Training well in India

Even after seven decades, blind spots remain in policy making in relevant areas

The New Year is traditionally an opportunity to take stock of the past year and offer a vision for the next. This column will do that, but from a different angle, with the middle missing. India is a highly stratified society and economic inequalities have increased. There is naturally and rightly a lot of attention on the lower echelons of society and the economy. Key policy makers, naturally, too, are focused on making India great again (MIGA, to coax a new acronym). Lobbying for global champions of India’s economy – companies that will successfully compete with multinational giants – is one aspect of MIGA.

In my last two columns, I suggested that the biggest gains would come from supporting India’s success in the middle of the pack in the size distribution of companies. These companies have the potential to be successful global competitors and will likely provide more jobs and more balanced domestic competition than additional success for India’s handful of giant business houses. For this to happen, India needs to improve connections to global production networks, improve financing conditions and reduce some regulatory burdens. Each is a complex set of tasks, and will require careful attention and careful policy design.

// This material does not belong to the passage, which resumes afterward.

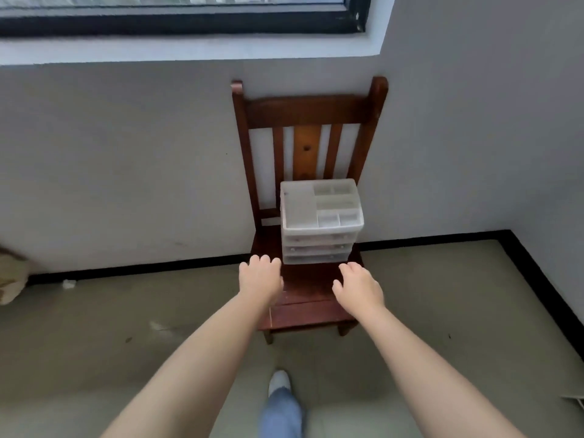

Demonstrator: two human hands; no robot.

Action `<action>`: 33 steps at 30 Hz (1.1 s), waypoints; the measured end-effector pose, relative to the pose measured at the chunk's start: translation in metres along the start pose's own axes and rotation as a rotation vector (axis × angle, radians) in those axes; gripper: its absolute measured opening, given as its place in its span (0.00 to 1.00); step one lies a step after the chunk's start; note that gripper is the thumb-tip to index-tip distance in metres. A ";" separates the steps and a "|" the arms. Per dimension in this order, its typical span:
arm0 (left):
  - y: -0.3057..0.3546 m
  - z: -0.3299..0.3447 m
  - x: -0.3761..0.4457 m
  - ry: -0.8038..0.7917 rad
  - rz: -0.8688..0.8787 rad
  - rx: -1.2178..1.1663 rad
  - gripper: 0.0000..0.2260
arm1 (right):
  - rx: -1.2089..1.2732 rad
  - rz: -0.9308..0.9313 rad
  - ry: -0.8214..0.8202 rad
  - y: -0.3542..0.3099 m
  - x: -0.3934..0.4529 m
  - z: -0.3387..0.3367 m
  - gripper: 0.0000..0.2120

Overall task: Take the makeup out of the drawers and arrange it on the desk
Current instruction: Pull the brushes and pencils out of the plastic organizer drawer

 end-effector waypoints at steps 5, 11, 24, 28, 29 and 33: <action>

A key ingredient in stimulating employment-friendly industrial growth is, of course, work itself. Labor regulations are only part of the problem. Lack of skilled labor is also a major constraint and can lead to the substitution of machines or more automated processes for workers. India’s education system mirrors its society – highly stratified. There are elite institutions, which fuel India’s elite jobs, and a struggling primary and secondary education system, which does not deliver basic education as it is supposed to, to those who are at the lower levels.

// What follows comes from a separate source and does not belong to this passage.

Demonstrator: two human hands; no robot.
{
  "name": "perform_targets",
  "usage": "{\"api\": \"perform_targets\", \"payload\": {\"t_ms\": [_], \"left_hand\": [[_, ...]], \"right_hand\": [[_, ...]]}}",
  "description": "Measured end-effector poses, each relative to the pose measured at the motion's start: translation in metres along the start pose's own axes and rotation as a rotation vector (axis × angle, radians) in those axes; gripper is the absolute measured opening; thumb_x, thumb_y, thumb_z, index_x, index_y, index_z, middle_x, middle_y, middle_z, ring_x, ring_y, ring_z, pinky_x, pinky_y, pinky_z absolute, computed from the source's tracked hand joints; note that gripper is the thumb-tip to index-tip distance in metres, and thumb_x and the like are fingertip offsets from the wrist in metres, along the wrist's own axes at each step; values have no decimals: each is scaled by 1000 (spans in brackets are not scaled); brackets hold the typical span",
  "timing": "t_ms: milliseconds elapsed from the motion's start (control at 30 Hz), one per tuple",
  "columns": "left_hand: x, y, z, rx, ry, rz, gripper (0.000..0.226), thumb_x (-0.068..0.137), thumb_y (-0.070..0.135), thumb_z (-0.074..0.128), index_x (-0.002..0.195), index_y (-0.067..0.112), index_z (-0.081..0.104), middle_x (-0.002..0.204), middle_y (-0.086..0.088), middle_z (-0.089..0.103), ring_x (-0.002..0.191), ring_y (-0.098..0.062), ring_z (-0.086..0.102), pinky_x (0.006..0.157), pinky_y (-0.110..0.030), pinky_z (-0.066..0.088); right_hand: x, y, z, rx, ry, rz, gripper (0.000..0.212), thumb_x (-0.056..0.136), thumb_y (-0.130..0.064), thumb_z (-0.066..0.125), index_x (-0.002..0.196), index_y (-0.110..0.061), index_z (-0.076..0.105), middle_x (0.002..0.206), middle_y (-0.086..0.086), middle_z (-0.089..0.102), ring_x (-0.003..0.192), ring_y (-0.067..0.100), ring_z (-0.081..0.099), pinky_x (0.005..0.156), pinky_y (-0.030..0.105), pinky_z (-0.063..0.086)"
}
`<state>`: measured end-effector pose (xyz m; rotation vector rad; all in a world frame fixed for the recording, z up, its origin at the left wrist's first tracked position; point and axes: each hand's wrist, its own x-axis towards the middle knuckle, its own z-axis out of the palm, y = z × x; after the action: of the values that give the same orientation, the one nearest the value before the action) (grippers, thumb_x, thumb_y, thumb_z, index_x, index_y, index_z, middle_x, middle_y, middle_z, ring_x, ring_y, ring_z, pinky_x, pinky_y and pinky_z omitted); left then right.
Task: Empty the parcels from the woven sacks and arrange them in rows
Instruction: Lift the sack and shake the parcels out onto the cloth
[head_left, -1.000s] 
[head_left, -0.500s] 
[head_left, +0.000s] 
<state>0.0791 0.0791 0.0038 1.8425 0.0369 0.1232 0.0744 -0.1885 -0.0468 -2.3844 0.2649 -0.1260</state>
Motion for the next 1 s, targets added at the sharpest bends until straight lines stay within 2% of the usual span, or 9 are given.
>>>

The middle is small, and it is also neglected. Here I am referring to what is commonly referred to as vocational education and training (VET). VET is supposed to help students enter the workforce when a standard high school diploma is not enough or a university degree is out of reach. Much of VET is destined for industry, but there are also many jobs in the service sector that are served by VET. Someone who understands auto mechanics may work as a service technician or diagnose manufacturing problems. Knowing about food technology could lead to working in a processing plant or a local business preparing meals for delivery. Etc.

The oldest part of the VET sector in India are the Industrial Training Institutes (ITIs). They started in 1950 as a state monopoly. Recently, the private sector has been allowed in (with a somewhat different nomenclature), and their numbers have grown rapidly. Over 15,000 institutes educate nearly 2 million Indians per year. But their equipment and the level of their teachers are often insufficient, and the employability of their graduates remains low (well below 50%). The ITIs welcome students with only a standard 8th grade training and aim to prepare them for the factory. The fact that India still does not have the right model, after seven decades, suggests a blind spot in policy development and implementation.

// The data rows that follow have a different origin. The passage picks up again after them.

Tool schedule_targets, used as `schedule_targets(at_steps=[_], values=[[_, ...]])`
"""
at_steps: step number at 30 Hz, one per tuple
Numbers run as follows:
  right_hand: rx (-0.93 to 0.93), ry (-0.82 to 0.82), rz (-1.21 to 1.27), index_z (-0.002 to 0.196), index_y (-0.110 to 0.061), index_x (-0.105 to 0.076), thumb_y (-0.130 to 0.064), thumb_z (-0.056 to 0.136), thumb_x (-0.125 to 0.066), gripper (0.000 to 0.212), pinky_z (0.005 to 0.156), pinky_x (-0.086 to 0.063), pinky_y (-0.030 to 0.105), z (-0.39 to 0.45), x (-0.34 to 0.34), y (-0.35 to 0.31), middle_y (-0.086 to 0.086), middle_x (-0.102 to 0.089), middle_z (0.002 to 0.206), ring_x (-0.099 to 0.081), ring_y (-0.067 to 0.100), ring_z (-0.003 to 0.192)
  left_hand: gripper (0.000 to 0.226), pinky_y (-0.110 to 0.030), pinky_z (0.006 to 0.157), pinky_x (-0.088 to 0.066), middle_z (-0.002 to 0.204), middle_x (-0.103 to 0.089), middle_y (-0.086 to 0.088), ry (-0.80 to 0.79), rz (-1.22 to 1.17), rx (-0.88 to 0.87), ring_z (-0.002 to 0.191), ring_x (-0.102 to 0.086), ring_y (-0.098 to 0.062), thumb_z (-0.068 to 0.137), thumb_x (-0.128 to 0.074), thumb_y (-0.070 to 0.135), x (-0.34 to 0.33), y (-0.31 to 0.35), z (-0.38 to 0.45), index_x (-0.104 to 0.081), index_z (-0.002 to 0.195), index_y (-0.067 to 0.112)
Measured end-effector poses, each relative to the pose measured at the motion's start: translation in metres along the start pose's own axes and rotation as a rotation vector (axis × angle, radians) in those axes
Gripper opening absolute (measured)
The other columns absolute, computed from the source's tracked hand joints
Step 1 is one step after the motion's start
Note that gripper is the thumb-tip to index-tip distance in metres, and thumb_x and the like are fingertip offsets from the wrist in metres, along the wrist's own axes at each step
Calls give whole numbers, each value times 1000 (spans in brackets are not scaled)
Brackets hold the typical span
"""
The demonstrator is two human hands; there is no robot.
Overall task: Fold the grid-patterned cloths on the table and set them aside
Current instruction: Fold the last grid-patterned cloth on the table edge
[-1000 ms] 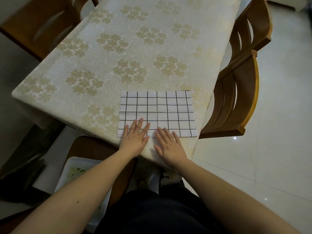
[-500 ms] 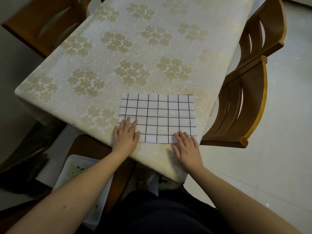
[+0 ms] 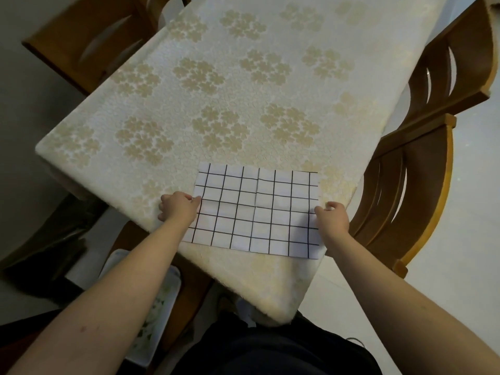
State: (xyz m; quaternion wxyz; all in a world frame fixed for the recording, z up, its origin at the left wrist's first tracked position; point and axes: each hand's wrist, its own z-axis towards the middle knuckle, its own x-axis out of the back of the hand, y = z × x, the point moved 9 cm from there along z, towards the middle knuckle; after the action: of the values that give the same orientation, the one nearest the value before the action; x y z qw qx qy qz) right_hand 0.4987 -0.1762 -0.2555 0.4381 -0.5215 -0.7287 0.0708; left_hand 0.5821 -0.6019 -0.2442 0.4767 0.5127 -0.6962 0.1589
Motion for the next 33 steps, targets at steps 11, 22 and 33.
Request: schedule_targets(at_steps=[11,22,33], values=[[-101,-153,-58,91,-13,-66,-42,78,-78,34,86,-57,50,22,-4,7,10,-68,92,-65,32,90,31,-29,77,-41,108,-58,-3,-99,-371,-128,96,-54,-18,95,-61,26,0,21,-8,-56,119,8],[39,-265,68,88,-13,-70,-31,86,-71,18,87,-56,51,4,-16,-18,12,-73,92,-68,32,91,37,-22,70,-44,112,-61,-1,-101,-323,-379,94,-62,-16,92,-65,23,56,66,-21,-54,126,34],[32,-376,187,100,-6,-68,-32,98,-54,30,63,-47,30,-5,-31,-25,7,-68,87,-60,18,72,31,-15,55,-37,94,-60,11,-232,46,-718,66,-50,-5,95,-59,22,61,147,-92,-60,123,37]])
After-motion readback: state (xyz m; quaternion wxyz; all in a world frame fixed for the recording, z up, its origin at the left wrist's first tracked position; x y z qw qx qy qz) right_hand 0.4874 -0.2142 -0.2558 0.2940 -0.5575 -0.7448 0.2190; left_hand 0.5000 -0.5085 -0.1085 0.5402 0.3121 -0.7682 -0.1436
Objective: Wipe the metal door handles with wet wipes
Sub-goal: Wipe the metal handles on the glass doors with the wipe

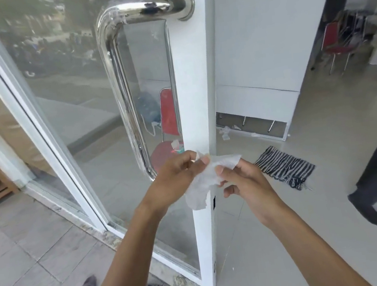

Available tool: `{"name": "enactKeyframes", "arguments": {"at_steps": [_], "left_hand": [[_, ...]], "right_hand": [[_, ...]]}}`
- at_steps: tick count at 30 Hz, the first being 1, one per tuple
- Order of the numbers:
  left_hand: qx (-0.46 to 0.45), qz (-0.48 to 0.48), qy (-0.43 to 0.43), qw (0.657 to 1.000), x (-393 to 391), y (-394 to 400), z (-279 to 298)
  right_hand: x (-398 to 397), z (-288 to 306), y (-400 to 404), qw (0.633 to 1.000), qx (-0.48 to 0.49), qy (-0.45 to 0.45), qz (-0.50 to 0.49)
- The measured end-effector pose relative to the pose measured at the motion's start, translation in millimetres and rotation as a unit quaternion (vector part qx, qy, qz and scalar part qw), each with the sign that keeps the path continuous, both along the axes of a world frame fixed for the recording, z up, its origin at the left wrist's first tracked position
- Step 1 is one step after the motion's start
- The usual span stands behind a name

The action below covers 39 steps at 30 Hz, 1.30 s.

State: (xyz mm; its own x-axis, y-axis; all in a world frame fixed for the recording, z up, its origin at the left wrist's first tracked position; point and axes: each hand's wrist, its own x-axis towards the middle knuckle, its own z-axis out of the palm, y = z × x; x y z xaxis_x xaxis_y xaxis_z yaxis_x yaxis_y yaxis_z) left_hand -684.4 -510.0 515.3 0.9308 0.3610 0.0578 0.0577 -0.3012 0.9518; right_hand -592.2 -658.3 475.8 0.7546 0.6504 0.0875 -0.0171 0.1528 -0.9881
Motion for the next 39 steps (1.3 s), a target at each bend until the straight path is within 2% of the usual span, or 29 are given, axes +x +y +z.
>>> {"name": "enactKeyframes", "arguments": {"at_steps": [5,8,11,16,19,22,25,29,34,39], "left_hand": [[-0.039,0.033,-0.002,0.999,-16,26,-12],[-0.025,0.028,0.012,0.999,-20,42,-16],[-0.007,0.015,0.005,1.0,-19,64,-15],[0.006,-0.049,-0.001,0.999,-21,108,-6],[-0.001,-0.077,-0.006,0.997,-29,125,-3],[0.048,-0.106,-0.005,0.993,-35,135,-5],[0.062,-0.141,0.017,0.988,-33,136,-10],[0.086,-0.14,0.013,0.986,-33,131,-19],[0.11,-0.136,0.02,0.984,-35,126,-28],[0.083,-0.107,0.027,0.99,-39,126,-31]], "right_hand": [[-32,1,21,0.998,0.009,0.026,-0.048],[-43,3,36,0.994,0.012,0.039,-0.098],[-48,7,52,0.988,0.012,0.005,-0.156],[-63,9,80,0.941,-0.048,-0.07,-0.328],[-72,5,91,0.911,-0.096,-0.118,-0.383],[-81,1,89,0.889,-0.135,-0.132,-0.418],[-85,-6,81,0.874,-0.193,-0.127,-0.427],[-90,-12,75,0.859,-0.255,-0.149,-0.418],[-80,-16,78,0.836,-0.292,-0.224,-0.407],[-64,-21,88,0.812,-0.316,-0.313,-0.379]]}}
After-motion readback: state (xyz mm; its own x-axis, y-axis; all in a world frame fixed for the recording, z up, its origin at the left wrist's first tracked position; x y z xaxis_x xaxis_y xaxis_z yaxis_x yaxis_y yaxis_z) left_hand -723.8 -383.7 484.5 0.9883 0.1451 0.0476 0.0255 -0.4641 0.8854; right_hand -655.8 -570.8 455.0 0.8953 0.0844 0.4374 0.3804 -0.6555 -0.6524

A more recent part of the VET sector in India are the Polytechnics (PT) and similar institutes. These require a standard 10th education and can even be a bridge to a college degree. PTs grant degrees and are comparable in some ways to community colleges in the US system. There are almost 4,000 PTs and they educate about 1.5 million students. They offer a mix of theoretical and practical training. For the factory, they provide supervisors rather than shop workers. Employers find their mix of theoretical and practical knowledge, and their willingness to be practical, a valuable part of what they need, as engineers with university degrees only want to be white collar workers.

Of course, considering how the statute works in India, PT graduates are often looking for college degrees and upward mobility. Here, an under-explored avenue, especially for female PT graduates, is entrepreneurship. Too often entrepreneurship is seen as something that can be taught generically, without a skill base. As a supplement for PT graduates, entrepreneurship training can help address issues of low productivity in small businesses and low female participation rates. Entrepreneurship has recently become a hot academic topic, but it may need to be rooted in specific tech and market trends.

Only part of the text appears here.